[Items from a data source]
★ ★ ★

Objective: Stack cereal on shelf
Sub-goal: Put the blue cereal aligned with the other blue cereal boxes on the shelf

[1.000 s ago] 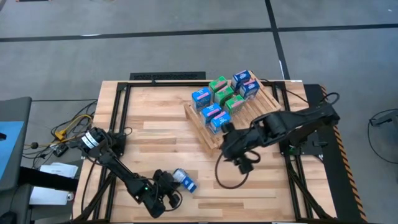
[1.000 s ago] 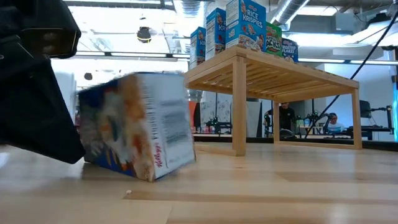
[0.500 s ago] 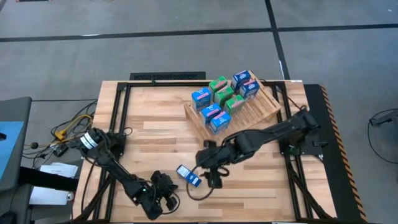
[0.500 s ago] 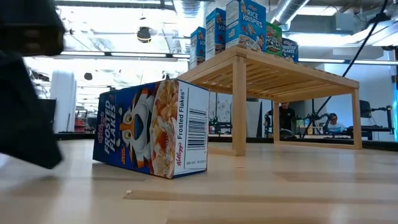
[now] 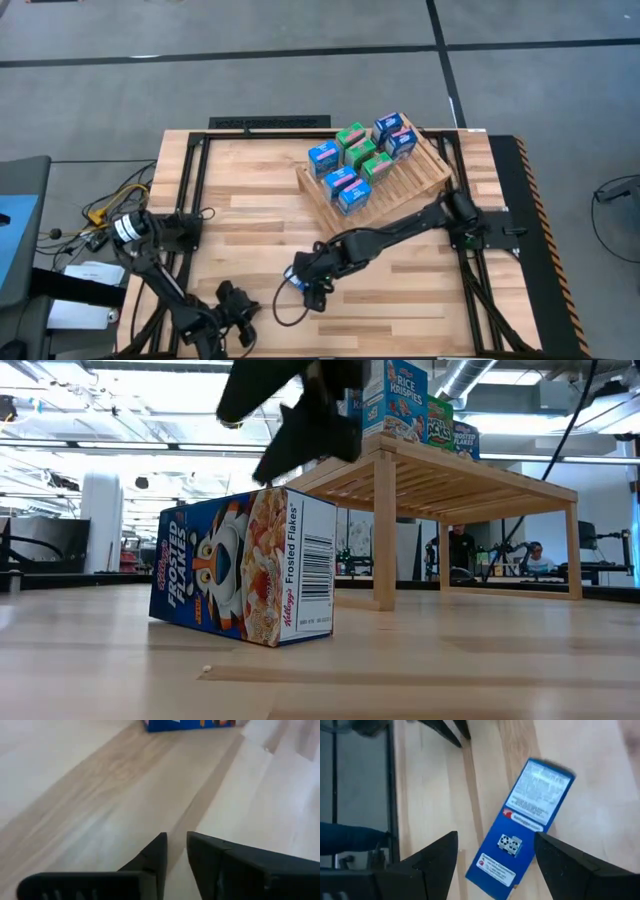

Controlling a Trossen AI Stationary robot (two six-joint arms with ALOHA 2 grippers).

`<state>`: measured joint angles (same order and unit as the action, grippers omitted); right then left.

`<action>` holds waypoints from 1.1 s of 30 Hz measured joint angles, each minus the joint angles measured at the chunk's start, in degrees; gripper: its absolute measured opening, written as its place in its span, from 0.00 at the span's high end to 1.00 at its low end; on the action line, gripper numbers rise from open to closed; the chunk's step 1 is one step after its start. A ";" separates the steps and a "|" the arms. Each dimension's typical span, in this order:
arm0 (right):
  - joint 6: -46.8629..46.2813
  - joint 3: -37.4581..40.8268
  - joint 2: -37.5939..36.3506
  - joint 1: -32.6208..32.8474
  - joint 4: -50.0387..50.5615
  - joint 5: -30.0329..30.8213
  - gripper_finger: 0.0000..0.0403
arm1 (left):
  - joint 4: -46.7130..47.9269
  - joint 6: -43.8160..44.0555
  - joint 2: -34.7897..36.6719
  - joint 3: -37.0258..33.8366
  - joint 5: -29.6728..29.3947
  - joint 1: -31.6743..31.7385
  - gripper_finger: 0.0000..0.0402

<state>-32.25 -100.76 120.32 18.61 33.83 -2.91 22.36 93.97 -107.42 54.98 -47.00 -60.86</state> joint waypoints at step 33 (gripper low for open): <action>-3.91 -16.73 7.28 -1.05 17.45 13.42 0.29 | 1.26 3.94 -0.24 0.02 -0.13 -0.26 0.67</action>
<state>-36.16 -117.49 127.60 17.56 51.28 10.51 23.62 97.91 -107.66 55.00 -47.13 -61.12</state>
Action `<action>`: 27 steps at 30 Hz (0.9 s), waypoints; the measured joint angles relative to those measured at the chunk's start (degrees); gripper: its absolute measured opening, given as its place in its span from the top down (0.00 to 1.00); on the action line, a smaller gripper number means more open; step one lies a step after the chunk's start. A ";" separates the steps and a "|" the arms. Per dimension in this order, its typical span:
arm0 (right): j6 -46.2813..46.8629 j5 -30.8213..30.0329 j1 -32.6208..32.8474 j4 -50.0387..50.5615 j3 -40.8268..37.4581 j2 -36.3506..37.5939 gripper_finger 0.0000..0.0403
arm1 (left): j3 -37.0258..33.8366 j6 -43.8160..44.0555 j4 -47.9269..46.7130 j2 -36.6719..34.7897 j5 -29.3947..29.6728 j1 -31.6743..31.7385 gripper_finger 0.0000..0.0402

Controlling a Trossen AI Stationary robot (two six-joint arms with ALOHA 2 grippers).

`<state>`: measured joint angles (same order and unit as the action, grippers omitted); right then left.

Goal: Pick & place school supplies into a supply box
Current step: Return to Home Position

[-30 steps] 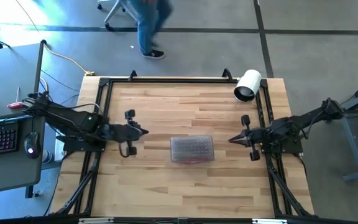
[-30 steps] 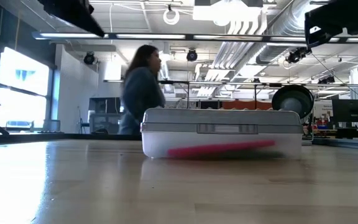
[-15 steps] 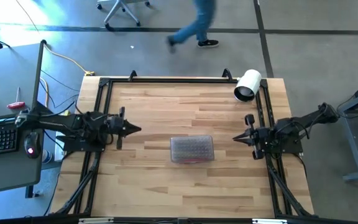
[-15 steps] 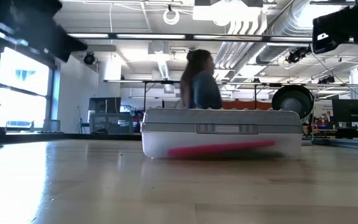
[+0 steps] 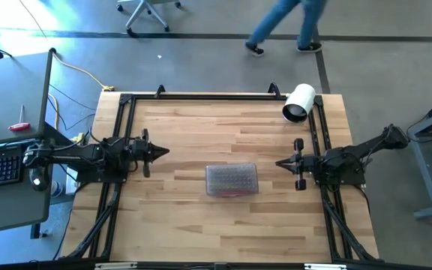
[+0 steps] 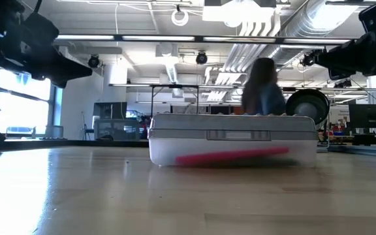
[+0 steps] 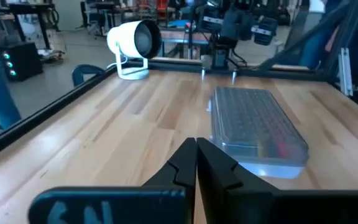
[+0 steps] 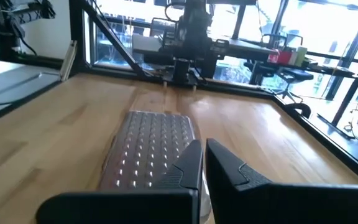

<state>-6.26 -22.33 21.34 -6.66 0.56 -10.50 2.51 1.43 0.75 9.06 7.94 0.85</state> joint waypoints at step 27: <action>2.33 0.62 0.00 -0.04 -0.02 -0.02 1.00 | -1.71 0.30 1.16 0.92 0.52 -0.10 0.87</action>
<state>-3.92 -21.71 21.34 -6.70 0.54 -10.52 0.80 1.74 1.91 9.98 8.47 0.75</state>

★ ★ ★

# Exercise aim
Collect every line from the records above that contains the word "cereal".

# Problem solution
Objective: Stack cereal on shelf
Sub-goal: Put the blue cereal aligned with the other blue cereal boxes on the shelf

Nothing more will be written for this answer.